Le temps de fin octobre dans le sud est radieux. Le soleil est fort. Je vais dîner chez un couple d’amis. Il a ouvert ce matin un magnum de Beaucastel 1996 et comme l’odeur lui déplaisait fortement, il en a ouvert un deuxième dans la foulée. Il me dit : « on devrait te statufier, car tu m’as permis d’éviter une erreur. J’aurais volontiers jeté le premier magnum, mais tu nous dis toujours de laisser au vin le temps de se reconstruire. Or maintenant, c’est celui que j’aurais jeté qui a le plus beau parfum ».
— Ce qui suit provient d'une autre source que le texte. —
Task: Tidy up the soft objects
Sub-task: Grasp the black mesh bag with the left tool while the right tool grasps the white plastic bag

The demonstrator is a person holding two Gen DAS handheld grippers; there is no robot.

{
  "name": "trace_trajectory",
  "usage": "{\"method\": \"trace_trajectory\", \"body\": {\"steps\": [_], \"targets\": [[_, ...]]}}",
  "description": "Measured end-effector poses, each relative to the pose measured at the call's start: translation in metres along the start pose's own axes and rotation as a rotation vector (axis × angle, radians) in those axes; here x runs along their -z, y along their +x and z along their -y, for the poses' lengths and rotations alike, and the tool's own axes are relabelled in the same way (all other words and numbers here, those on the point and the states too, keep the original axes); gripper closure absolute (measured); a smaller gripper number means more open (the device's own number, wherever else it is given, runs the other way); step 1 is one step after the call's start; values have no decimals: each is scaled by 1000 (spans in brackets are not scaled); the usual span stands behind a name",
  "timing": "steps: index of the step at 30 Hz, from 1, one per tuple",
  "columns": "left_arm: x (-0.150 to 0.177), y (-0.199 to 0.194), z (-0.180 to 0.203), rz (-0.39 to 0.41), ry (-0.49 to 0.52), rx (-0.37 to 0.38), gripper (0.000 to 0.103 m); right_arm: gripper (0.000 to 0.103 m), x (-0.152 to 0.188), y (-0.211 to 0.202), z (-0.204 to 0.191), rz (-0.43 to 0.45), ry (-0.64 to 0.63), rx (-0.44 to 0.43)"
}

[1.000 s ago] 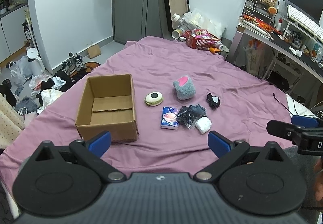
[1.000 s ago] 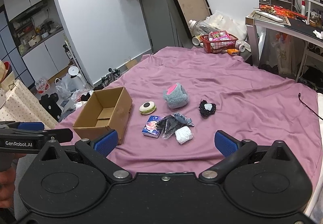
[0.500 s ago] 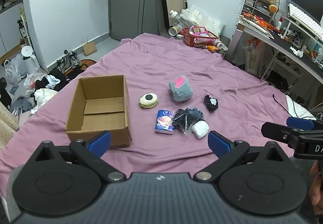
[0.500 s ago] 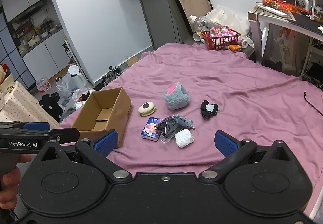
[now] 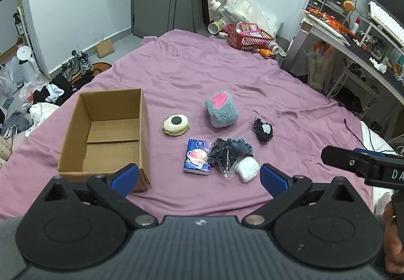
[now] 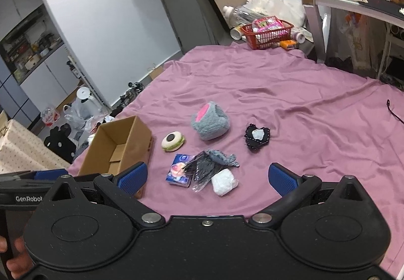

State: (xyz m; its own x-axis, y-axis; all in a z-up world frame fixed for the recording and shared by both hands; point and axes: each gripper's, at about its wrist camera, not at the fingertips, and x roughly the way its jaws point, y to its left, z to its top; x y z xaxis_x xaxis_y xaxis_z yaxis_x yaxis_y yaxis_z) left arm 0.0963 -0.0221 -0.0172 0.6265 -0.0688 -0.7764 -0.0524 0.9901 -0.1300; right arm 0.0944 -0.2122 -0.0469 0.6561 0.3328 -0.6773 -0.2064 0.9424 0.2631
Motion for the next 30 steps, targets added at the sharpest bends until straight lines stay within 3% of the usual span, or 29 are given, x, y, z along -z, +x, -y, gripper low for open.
{"method": "trace_trajectory", "body": {"steps": [10,14,18,24,30], "targets": [[-16,41,0,-57,-34,-9,2,0,-9,51,20,-85,116,-13],[-18,55,1,-40,-21,-13,2,0,-6,68,27,-85,160,2],[-22,75,7,-27,20,-35,2,1,-5,87,42,-116,276,-60],[-23,105,3,-39,-30,-2,4,10,3,120,63,-199,440,-84],[-21,131,4,-45,-65,36,5,21,11,146,75,-267,511,-61]]}}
Nous sommes cinq, et nous commençons par un Champagne Les 7 Laherte Frères
qui a la caractéristique d’être fait avec les sept cépages de la Champagne, alors que la quasi-totalité des maisons de champagne s’arrêtent à trois cépages. Le champagne est très peu dosé, voire non dosé car son final citronné est très acide. Il a une attaque plaisante, mais le final resserre les joues. C’est un champagne bien fait mais peu charmeur. Nous grignotons trois présentations de viande de cochons espagnols Belota, tranches de jambon, lomo et saucisson. C’est délicieux.
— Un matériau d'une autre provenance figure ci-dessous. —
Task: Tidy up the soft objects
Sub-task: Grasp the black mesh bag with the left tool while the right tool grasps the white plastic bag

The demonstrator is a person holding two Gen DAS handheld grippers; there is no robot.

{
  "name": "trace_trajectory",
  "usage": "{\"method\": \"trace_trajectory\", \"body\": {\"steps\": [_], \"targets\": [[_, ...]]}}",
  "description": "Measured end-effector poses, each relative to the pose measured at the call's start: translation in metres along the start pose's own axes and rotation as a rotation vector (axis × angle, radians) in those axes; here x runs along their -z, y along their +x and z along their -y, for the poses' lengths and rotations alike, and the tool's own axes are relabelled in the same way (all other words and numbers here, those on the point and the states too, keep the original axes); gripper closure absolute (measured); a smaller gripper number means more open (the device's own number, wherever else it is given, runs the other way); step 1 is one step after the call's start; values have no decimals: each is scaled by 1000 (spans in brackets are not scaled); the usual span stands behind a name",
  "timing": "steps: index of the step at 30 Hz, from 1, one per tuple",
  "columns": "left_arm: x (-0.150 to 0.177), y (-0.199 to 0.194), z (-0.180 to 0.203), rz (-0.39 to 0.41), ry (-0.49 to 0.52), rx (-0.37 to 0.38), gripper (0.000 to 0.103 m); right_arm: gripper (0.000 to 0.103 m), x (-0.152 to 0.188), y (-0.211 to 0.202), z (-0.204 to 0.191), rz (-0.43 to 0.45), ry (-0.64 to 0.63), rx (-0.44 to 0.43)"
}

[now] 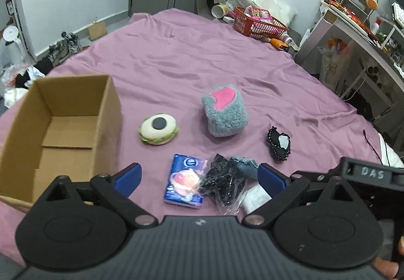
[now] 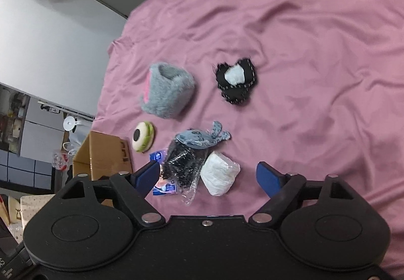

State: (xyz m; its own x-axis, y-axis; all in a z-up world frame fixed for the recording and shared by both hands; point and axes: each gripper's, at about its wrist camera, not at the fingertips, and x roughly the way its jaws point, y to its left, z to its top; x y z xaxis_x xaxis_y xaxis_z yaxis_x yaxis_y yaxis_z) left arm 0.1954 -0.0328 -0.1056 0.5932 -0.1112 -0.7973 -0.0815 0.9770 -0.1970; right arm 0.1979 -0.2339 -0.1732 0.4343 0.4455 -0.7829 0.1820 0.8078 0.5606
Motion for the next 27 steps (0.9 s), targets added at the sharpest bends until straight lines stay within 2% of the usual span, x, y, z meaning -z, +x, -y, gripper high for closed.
{"method": "trace_trajectory", "body": {"steps": [3,5,9,10,13,17,20,23,25,27], "targets": [[0,15,5,-21,-3,15,13,28,-3,15,4,-39,27,10],[1,27,7,-43,-11,29,19,36,-5,23,9,-67,56,7],[4,48,9,-88,-19,47,33,39,-8,35,17,-92,95,8],[5,52,9,-95,-20,53,34,40,-9,37,17,-92,93,14],[7,64,11,-117,-18,62,36,51,-12,44,22,-105,126,16],[8,79,12,-159,-21,70,38,52,-14,55,28,-128,150,35],[10,86,15,-163,5,46,38,53,-15,61,29,-151,155,27],[12,93,13,-175,-13,55,38,53,-16,65,31,-161,167,30],[14,94,13,-172,-12,48,44,53,-16,66,29,-164,153,31],[15,95,13,-169,-4,47,55,60,-15,69,26,-167,124,28]]}}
Le Champagne Bollinger Grande Année 1996
a été dégorgé en décembre 2006. Le saut qualitatif est réjouissant. Il y a dans ce champagne une grande complexité et une belle mâche. La joie que nous procure ce champagne masque un peu l’analyse, car après plusieurs gorgées je me rends compte qu’une acidité anormale prend le dessus, alors qu’à l’ouverture le champagne était serein. On peut supposer que ce champagne n’a pas vieilli comme il aurait dû, ou bien que 1996 ne tient pas toutes ses promesses. A goûter de nouveau. Des toasts au foie gras poêlé font leur apparition et créent avec le champagne un accord de pure luxure, qui avantage le Bollinger.
Nous passons à table et un délicieux rouget fourré de tapenade est accompagné par un Champagne Collection La Côte en Bosses extra-brut domaine Dehours 2005. Si le champagne est plus léger, moins dense que le Bollinger, il apporte plus de plaisir, par sa jolie fluidité. C’est un champagne très agréable et frais, dégorgé en décembre 2012.
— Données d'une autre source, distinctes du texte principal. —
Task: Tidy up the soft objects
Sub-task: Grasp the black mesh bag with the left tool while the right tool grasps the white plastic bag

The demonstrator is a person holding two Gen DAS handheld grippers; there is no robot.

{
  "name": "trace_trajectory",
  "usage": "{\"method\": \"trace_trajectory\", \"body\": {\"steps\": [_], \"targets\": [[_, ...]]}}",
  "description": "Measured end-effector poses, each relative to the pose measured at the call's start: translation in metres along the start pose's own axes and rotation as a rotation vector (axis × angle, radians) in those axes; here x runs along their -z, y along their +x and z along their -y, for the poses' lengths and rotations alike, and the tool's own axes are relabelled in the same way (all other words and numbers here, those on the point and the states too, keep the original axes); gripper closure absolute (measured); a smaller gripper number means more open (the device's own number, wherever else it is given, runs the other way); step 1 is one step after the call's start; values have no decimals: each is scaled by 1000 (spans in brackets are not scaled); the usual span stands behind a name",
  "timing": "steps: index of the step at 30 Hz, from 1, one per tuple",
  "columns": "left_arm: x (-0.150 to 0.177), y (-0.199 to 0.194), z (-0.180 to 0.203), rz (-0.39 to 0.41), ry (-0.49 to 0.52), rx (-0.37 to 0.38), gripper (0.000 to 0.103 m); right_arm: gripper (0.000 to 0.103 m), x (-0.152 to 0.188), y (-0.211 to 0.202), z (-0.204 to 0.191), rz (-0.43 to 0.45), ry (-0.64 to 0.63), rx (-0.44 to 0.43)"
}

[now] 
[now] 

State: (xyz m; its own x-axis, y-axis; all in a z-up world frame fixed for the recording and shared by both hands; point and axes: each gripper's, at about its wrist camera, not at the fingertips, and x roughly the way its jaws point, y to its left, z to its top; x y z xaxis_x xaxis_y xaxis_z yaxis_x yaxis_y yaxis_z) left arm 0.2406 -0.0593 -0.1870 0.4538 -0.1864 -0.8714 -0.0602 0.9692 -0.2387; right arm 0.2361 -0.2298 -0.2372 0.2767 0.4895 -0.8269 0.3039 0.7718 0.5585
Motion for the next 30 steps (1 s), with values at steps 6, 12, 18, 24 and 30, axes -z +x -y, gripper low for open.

Nous allons nous partager quelques perdreaux chassés de peu et des confits de canard accompagnés d’une poêlée de champignons et d’une purée. C’est idéal pour les vins. Le Châteauneuf-du-Pape Château de Beaucastel magnum 1996 est un vin d’un rare confort. Il est tellement civilisé que c’est son velours qui emporte les suffrages. Très bien fait, au fruit joyeux, il est encore dans sa belle jeunesse.
Il faudra sans doute attendre avant de me statufier, car le magnum qui sentait mauvais à l’ouverture et dont le parfum surpassait à 21 heures la meilleure bouteille montre que la mauvaise odeur trouvée ce matin correspond à un vin moins équilibré que l’autre. Buvable bien sûr et qui donnerait du plaisir s’il était le seul servi, mais il n’a pas le velours et l’équilibre du plus charmant Beaucastel.
Par hasard, j’avais apporté une bouteille d’un autre 1996. J’aime que Vega Sicilia Unico 1996 soit ouvert au dernier moment, car on profite de la générosité de l’éclosion du goût. Ce vin est extraordinaire car il a une fraîcheur mentholée rare. Tout le monde est aux anges, car ce vin puissant, au fruit lourd, arrive à nous offrir fraîcheur, jeunesse et légèreté. C’est fascinant.
Ce qui m’a plu, c’est que le retour vers le Beaucastel après avoir bu un peu du vin espagnol montre encore mieux l’élégance discrète du vin du Rhône.
L’avantage avec la situation actuelle de la France, c’est que nous n’avons pas besoin de chercher longtemps pour trouver des sujets de conversation.